System: Wii U (eShop)
Release date: September 22, 2016
Developer: DrinkBox Studios
Publisher DrinkBox Studios
Severed is a really interesting experiment in nabbing some popular mobile game mechanics and fleshing them out into a unique dungeon-crawling RPG with combat that plays out more rhythmically than statistically. Really, Severed takes a bunch of concepts and fuses them together in a very fun way. It’s hard to compare it to any one game in particular, but easy to see the little bits and pieces of inspiration it grabbed from here and there.
You play as Sasha, who has been dropped into a colorful but nightmarish underworld with one of her arms severed clean off. Fending for herself with just a single arm and sword, she attempts to rescue her family members imprisoned by monsters. The game doesn’t give you a lot to go off of with the story – just enough to make the nightmare into an intriguing mystery.
If you’re familiar with DrinkBox’s Guacamelee, then the look of the art here should be very similar, albeit applied to a first-person dungeon-crawler instead of a 2D brawler. The art is ominously colorful, sort of in what I’ll call the Majora’s Mask school of art design, where bold colors create an air of uneasiness. Of course, Severed is far more gruesome with a world that starts opaquely ambiguous and largely remains so.
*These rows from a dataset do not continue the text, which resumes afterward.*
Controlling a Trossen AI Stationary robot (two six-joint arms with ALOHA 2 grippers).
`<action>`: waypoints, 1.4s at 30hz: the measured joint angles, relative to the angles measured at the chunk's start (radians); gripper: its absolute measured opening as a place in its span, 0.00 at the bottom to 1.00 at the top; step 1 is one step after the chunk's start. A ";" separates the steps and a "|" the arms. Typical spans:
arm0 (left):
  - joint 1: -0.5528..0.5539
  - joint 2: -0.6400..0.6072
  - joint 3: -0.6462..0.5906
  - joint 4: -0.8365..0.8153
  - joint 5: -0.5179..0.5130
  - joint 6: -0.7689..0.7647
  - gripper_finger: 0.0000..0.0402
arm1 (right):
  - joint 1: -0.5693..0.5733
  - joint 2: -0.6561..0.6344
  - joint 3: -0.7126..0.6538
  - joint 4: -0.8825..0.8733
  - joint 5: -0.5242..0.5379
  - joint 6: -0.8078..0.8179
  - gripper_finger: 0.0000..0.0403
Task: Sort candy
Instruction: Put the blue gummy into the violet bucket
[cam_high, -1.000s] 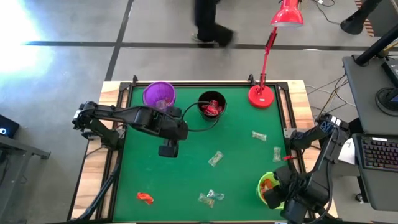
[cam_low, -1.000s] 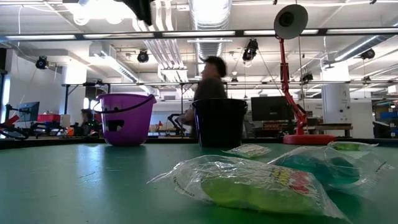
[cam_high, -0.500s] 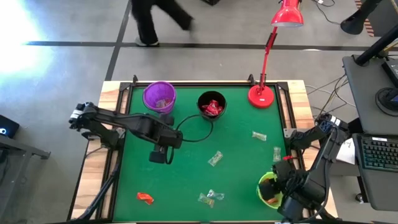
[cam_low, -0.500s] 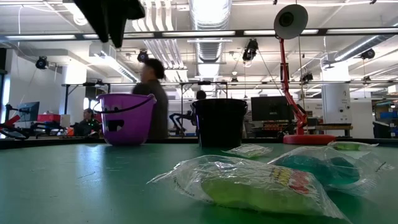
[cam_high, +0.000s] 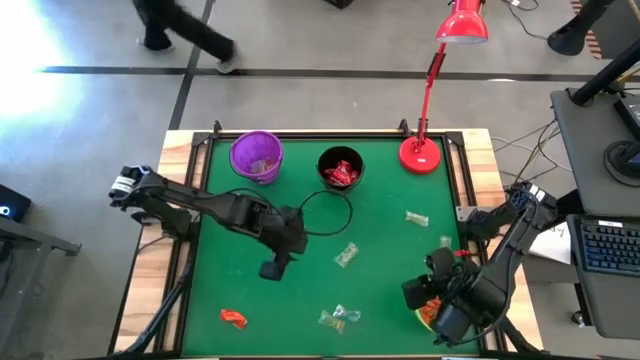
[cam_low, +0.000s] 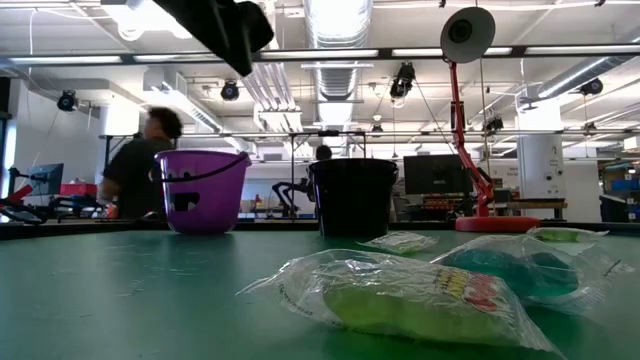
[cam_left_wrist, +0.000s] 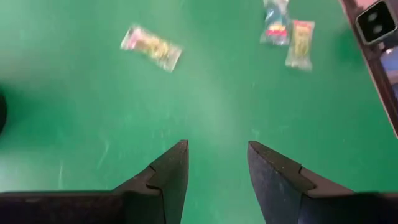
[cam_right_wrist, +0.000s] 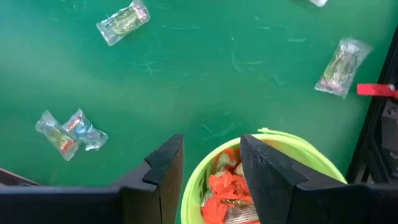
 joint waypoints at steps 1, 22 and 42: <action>0.000 0.004 -0.004 0.023 0.001 0.003 0.36 | -0.004 0.000 0.000 0.001 0.000 -0.015 0.37; -0.060 0.292 0.245 0.161 0.062 -0.067 0.36 | -0.016 0.000 0.000 0.000 -0.002 -0.334 0.37; -0.136 0.721 0.708 0.003 0.073 -0.112 0.36 | 0.061 -0.089 0.000 0.000 -0.009 -0.454 0.36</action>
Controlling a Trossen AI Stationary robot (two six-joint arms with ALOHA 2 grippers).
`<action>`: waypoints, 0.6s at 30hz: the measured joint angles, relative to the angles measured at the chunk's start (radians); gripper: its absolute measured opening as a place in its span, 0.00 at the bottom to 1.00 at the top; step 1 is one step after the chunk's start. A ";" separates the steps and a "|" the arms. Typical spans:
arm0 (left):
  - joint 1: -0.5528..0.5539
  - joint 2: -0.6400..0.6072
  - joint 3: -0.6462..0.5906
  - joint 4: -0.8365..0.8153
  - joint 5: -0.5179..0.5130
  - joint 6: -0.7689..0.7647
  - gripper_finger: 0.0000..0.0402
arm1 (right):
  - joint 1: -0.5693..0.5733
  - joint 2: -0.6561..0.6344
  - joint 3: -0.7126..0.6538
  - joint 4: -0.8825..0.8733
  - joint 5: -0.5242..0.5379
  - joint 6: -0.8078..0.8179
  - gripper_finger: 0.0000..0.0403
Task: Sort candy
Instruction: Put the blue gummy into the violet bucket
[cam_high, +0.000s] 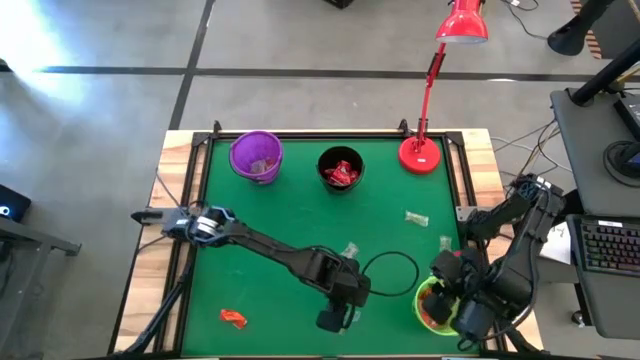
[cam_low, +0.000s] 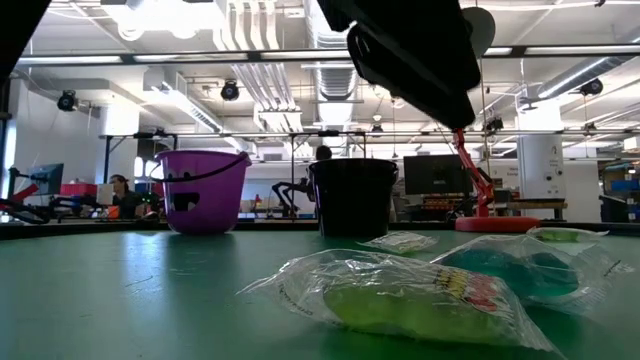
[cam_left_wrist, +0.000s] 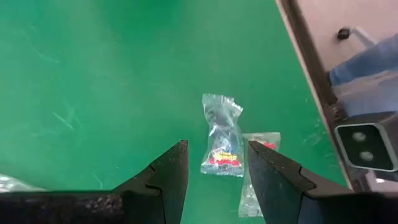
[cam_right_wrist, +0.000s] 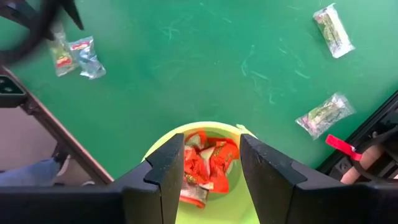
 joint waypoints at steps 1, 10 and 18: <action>-0.002 0.014 0.014 -0.013 0.000 -0.001 0.36 | 0.005 -0.004 0.000 0.000 0.001 0.005 0.37; -0.025 0.066 0.031 -0.022 0.000 -0.011 0.36 | 0.015 -0.025 0.000 0.001 0.003 -0.013 0.37; -0.023 0.094 0.007 0.007 -0.001 -0.045 0.36 | 0.016 -0.035 0.000 0.002 0.006 -0.017 0.37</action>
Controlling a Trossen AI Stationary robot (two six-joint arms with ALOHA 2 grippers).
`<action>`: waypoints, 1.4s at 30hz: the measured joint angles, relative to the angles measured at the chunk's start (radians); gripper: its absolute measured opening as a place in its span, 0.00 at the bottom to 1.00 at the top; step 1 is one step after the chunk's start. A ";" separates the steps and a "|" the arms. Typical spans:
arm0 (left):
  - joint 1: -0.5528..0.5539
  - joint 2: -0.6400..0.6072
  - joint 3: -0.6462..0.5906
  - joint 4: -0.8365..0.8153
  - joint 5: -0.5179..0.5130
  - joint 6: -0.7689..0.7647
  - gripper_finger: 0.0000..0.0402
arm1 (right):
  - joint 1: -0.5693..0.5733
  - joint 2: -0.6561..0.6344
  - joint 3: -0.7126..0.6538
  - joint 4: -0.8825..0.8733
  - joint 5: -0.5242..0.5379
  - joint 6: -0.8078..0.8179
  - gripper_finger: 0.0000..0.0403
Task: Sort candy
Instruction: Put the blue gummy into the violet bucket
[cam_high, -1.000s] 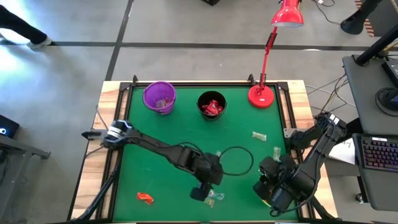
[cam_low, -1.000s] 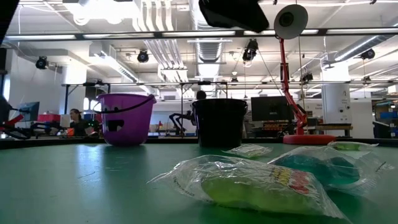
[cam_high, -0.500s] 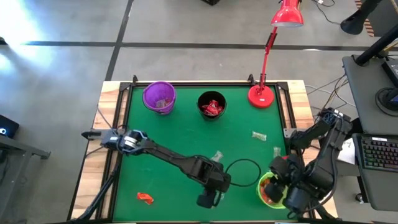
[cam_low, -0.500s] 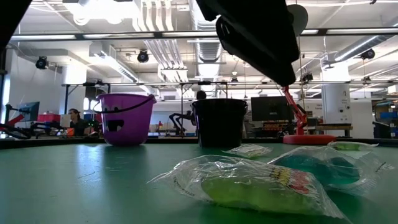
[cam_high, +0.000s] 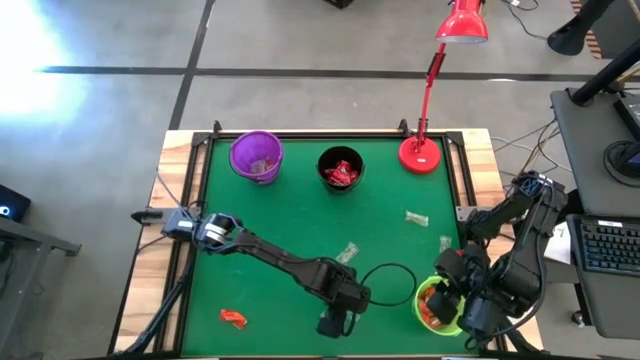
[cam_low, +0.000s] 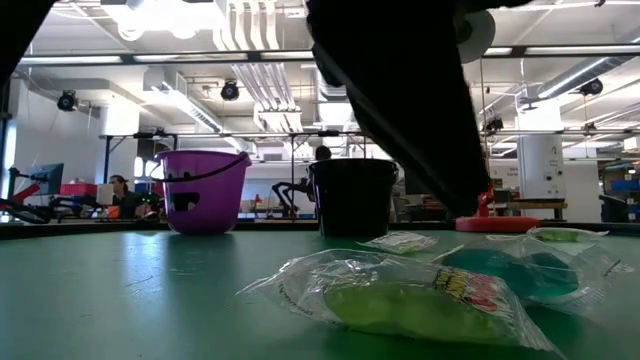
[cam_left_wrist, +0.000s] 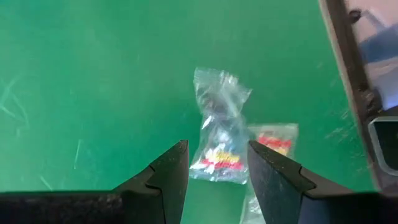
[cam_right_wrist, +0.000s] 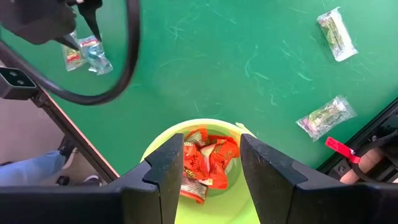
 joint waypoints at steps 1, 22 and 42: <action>0.000 0.000 0.001 0.007 0.000 -0.002 0.36 | 0.000 0.000 0.000 -0.001 0.000 -0.002 0.37; 0.007 0.010 -0.085 0.128 0.043 -0.084 0.36 | 0.000 0.000 0.000 0.000 0.001 -0.020 0.36; 0.010 0.003 -0.103 0.131 0.044 -0.087 0.03 | 0.000 0.000 0.000 -0.001 0.028 -0.045 0.36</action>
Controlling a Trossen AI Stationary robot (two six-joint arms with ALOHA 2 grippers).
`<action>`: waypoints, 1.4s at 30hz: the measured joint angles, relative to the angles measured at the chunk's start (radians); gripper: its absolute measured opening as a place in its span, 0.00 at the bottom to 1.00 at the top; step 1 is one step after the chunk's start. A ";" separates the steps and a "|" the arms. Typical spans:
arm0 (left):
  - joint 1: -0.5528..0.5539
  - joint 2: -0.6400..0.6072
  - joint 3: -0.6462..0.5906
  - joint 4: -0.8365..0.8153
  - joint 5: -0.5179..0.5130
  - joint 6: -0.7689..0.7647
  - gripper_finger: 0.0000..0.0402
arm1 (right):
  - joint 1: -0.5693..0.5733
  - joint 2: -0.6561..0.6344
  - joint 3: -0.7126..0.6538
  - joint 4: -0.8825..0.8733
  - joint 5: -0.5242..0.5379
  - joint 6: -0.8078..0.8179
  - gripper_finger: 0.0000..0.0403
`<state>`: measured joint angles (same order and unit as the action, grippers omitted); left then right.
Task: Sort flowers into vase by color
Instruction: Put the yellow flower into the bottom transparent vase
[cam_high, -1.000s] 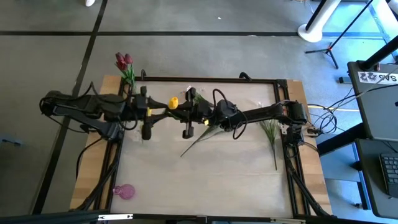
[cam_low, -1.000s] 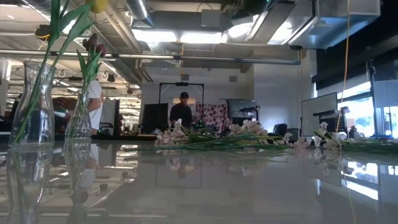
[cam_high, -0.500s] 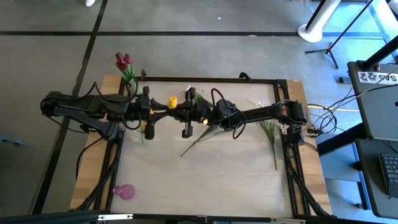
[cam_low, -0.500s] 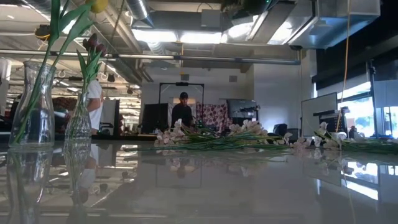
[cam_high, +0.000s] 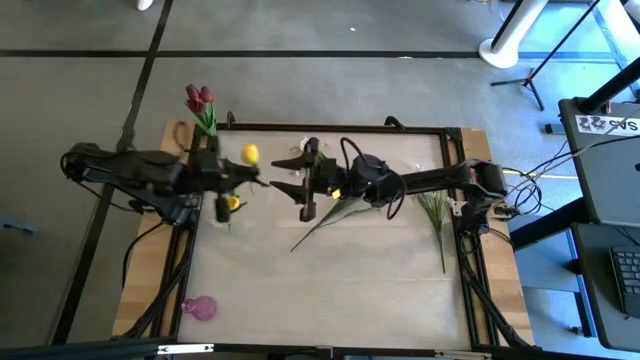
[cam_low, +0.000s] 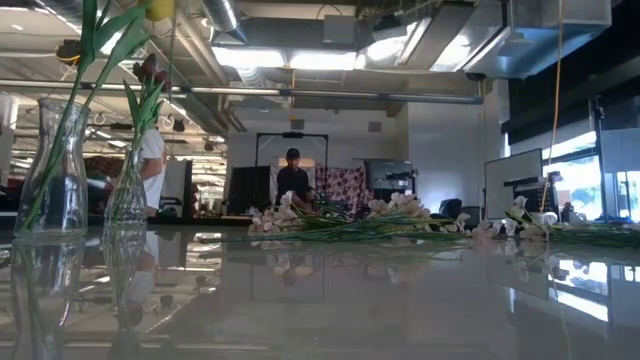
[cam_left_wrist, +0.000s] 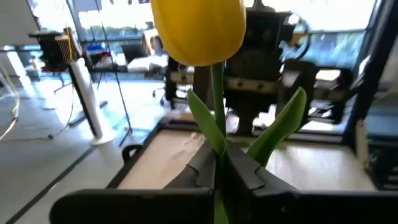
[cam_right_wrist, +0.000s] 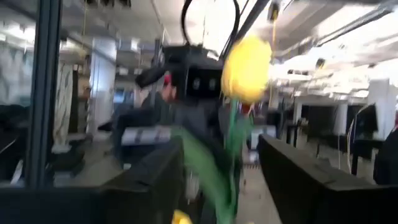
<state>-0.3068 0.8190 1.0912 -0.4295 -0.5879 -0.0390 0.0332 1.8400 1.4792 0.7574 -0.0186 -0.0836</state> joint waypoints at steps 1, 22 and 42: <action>-0.016 -0.030 0.000 -0.007 -0.007 0.000 0.01 | 0.000 -0.011 0.000 -0.032 -0.001 0.000 0.55; -0.081 -0.516 -0.031 -0.248 0.227 -0.019 0.01 | 0.000 -0.032 0.000 -0.220 0.052 0.028 0.62; -0.081 -0.447 0.019 -0.280 0.360 -0.154 0.01 | 0.000 -0.032 0.000 -0.235 0.115 0.027 0.62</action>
<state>-0.3874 0.3718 1.1103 -0.7093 -0.2283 -0.1928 0.0330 1.8079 1.4792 0.5223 0.0959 -0.0564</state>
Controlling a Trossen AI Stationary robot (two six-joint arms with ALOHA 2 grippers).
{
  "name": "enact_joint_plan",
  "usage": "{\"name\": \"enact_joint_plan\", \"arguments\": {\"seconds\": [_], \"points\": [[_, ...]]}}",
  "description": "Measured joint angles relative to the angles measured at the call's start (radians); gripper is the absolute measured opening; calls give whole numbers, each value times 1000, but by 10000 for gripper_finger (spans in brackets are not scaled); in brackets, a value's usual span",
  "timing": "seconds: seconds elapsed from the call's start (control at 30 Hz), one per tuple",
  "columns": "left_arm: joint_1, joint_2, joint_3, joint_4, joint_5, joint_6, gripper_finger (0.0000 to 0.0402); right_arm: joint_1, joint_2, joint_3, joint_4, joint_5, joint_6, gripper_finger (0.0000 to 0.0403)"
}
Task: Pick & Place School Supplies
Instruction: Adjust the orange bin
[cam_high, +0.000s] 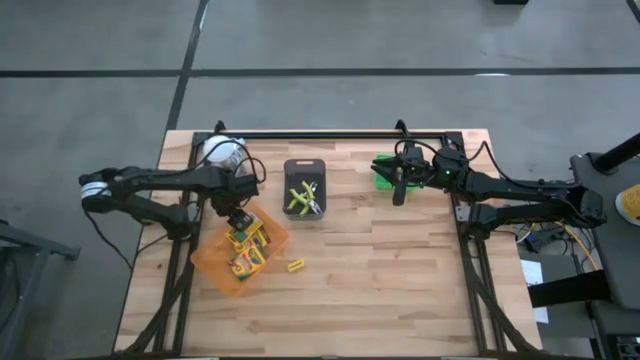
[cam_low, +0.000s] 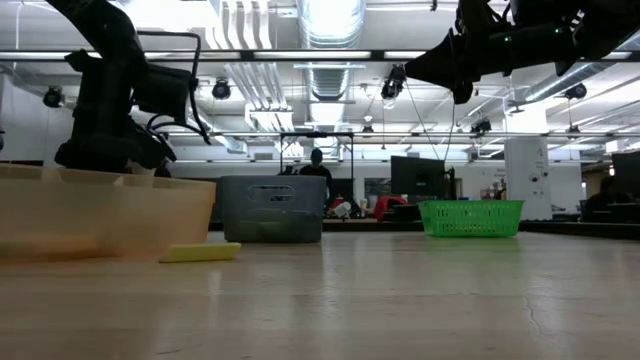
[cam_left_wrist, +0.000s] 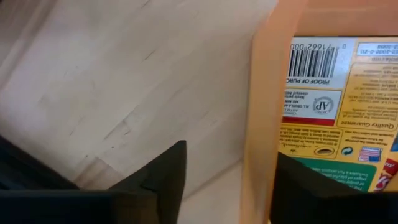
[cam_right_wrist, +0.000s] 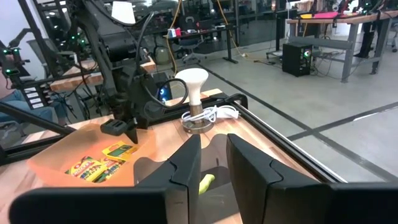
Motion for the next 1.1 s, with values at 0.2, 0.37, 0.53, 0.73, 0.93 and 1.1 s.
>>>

Severed is a very aesthetically-pleasing game, but how does it play? How can bite-sized mobile game mechanics be applied to a longer (and we’re talking about eight hours-to-completion longer) game? In short, it does so very well. The battle mechanics are simple: think Fruit Ninja slashing controls mixed with Infinity Blade enemy encounters. There are stats and upgrades, but it’s not particularly deep as far a being an RPG. The joy of combat comes more from the satisfying feel of strategically slashing and rhythmically managing the different kinds of enemy encounter combinations. Severed isn’t an easy game, either. By mid-game you will probably die quite a few times when figuring out the best ways to juggle the new mixtures of enemies in encounters.
Combat would be pretty tiring given how focused you have to be to do well, so it’s good that the developers paced encounters just right in the labyrinthine world. The navigation is more involved than just moving for space to space on the grid. Even though you’re stuck to grid movement, you can freely look around within the confines of each square to interact with different switches and special objects that have other sorts of puzzle solving effects on the environment. Despite the superficial similarity it might have to an old school first-person dungeon-crawler or its contemporaries like the Etrian Odyssey series, traversal feels almost akin to a traditional Zelda dungeon. These mazes are carefully laid out in sections where you solve a traversal puzzle to get to the next self contained section of puzzling maze rooms and corridors. Unlike most dungeon crawling RPGs, traversing the environment feels just as mechanically fleshed out and carefully designed as the combat encounters.
My only real complaint would probably just be that Severed doesn’t particularly feel like a game that needs to be on a console. Don’t get me wrong – it works just fine on the Wii U’s GamePad, but the TV is unnecessary. This was originally a PlayStation Vita game, which was ported to mobile and now the Wii U. I find myself thinking the same thing I did while playing 2015’s Kirby and the Rainbow Curse: while, sure, I can display the beautiful art in HD on the TV it’s really impractical (and most of the time impossible) to play it while looking away from the touch screen you’re interacting with. After my first time booting up the game to find out what the TV does, I ended up playing Severed with the TV off and wishing that I was playing it on a brighter and higher resolution screen. All of that is to say that you should play Severed because it’s great, but consider your options given the platforms it’s available on.
Severed is a great game with beautiful art that feels a little held back by the Wii U GamePad’s screen. Everything from a design standpoint, from its art, world, and tight game design focus are excellent. For as derivative as it is of a lot ideas found in other games, it’s hard to pinpoint one exact title to compare it to. Given the bevy of platforms it’s available on, it might be wise to look into the version that best suits you. If I could say anything with certainty, it’s that no matter where you play Severed, this is a game worth playing.